Metropolitan News-Enterprise


Friday, January 19, 2007


Page 1


Defect in Notice May Bar Denial of Claim’s Timeliness—C.A.


By Kenneth Ofgang, Staff Writer


A county which rejected two tort claims, informing the claimant each time that he had six months in which to sue, may be estopped to claim that the second notice was merely an amendment to the first and did not extend the time to sue, the Fifth District Court of Appeal has ruled.

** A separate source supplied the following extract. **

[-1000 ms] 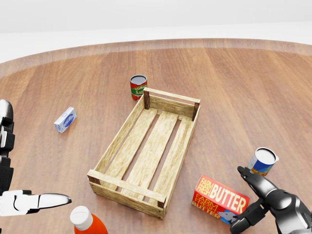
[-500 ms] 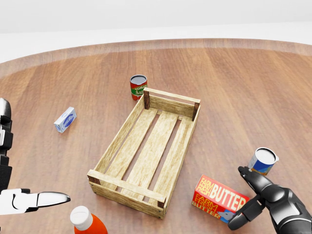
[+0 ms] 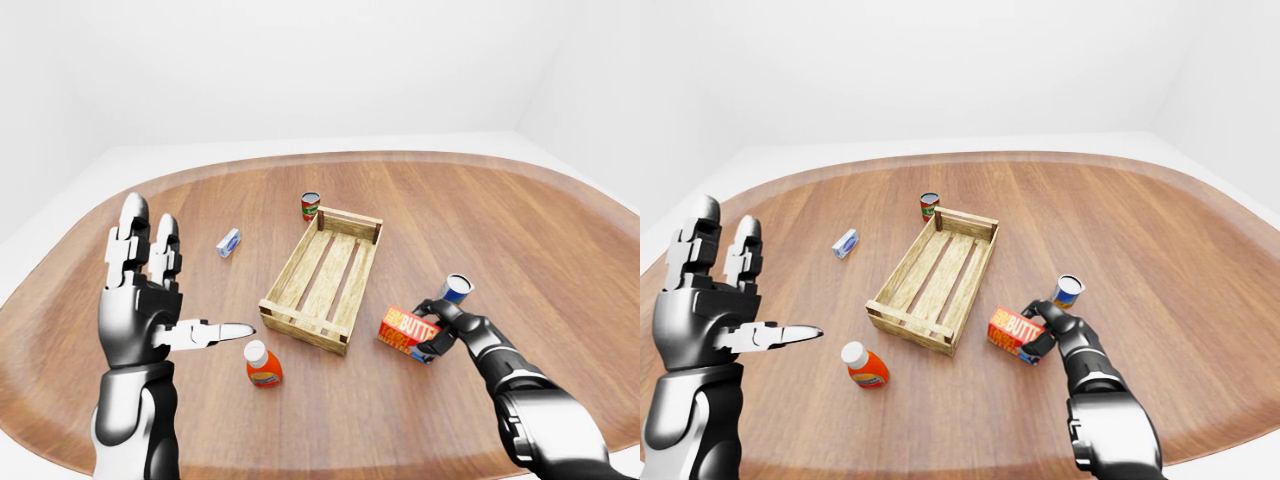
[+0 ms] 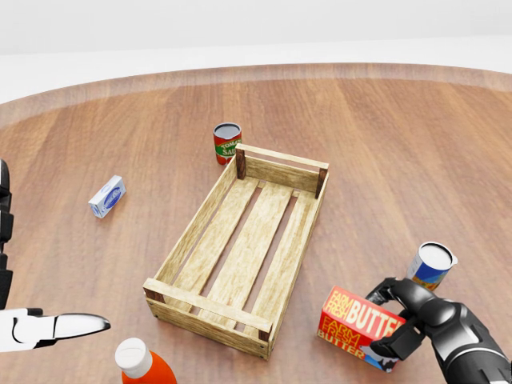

The court Wednesday reinstated retired Sheriff’s Sgt. Michael Sofranek’s suit against Merced County. Sofranek, who retired in December 2004, alleges that the county violated civil service rules and a labor agreement by promoting a fellow sergeant to commander without advertising the vacancy and without using a competitive selection process. 

Sofranek filed a tort claim with the county in January 2004, alleging that he suffered over $300,000 in lost pay and retirement benefits as a result of not being promoted, and that the county gave his colleague the promotion in order to settle a sexual harassment suit filed by the sergeant’s wife.

About two months later, the county sent Sofranek a rejection notice, informing him that he had only six months, as provided in Government Code Sec. 945.6, to bring suit.

In July 2004, he filed another claim, containing the same basic allegations but adding a number of details, including a narrative of his conversations with county officials and lawyers and his efforts to obtain an administrative remedy. A month later, the county again rejected the claim and sent Sofranek an identical rejection notice.

Amended Complaint

Sofranek filed suit against the county in January 2005. The county demurred, saying the complaint was untimely because it was not filed within six months of the first rejection notice.

The judge agreed, ruling that the second claim was an amendment to the first, so that it related back and did not extend the time in which to sue beyond the expiration of the original six-month period in July, but granted leave to amend.

In an amended complaint, Sofranek alleged that he understood the original claim to have been rejected as factually insufficient, so he filed the amended claim in order to supply the necessary allegations. He further alleged that because he received an identical rejection notice informing him that he had six months from rejection of the second claim to sue, he assumed that he could sue up until February 2005, and that the county should be estopped from arguing otherwise.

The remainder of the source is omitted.